*Task item*. Write out nothing but the lines from the one containing "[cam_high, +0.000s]" through the last line below, both included, and without the pictures.

*Data provided*.
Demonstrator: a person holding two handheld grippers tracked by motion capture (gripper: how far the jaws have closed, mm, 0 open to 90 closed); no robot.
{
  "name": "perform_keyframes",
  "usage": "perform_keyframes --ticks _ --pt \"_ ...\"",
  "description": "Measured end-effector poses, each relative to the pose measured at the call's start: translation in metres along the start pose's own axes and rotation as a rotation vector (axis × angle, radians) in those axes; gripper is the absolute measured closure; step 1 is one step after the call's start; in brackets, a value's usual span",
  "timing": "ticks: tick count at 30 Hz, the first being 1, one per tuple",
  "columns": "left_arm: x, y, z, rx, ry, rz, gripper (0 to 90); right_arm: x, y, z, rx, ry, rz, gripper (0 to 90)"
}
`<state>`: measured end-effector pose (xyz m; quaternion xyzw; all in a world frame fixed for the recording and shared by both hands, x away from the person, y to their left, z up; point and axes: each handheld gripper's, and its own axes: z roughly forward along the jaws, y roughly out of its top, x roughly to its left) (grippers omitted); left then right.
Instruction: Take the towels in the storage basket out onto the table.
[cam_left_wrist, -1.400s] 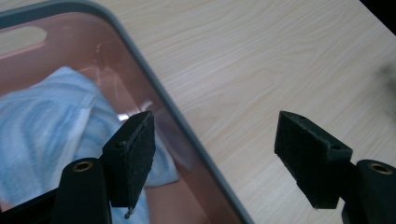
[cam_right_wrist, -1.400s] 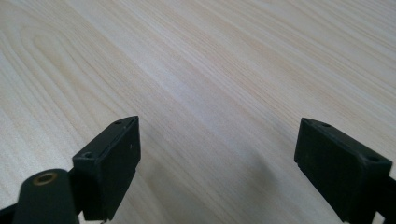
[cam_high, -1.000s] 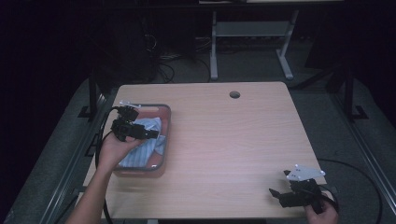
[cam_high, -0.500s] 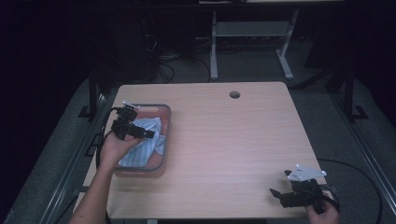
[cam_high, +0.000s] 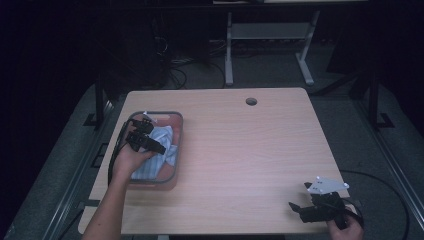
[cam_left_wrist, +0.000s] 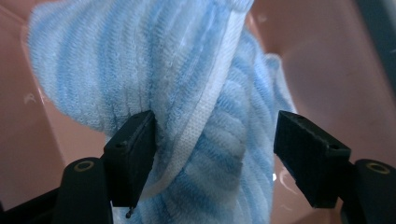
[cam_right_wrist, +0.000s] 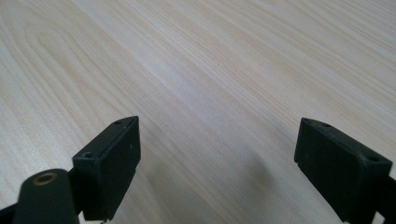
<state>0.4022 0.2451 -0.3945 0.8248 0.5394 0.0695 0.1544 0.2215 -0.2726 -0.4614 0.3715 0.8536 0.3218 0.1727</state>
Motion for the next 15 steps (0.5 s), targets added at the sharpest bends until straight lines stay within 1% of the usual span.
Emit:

*Completed exercise*.
[cam_high, +0.000s] 
[cam_left_wrist, +0.000s] 
[cam_right_wrist, +0.000s] 
<state>0.4022 0.2451 -0.3945 0.8248 0.5394 0.0695 0.1544 0.2215 -0.2726 -0.4614 0.3715 0.8536 0.3218 0.1727</state>
Motion for the next 15 steps (0.5 s), targets added at the sharpest bends until straight lines stay within 1% of the usual span.
Emit:

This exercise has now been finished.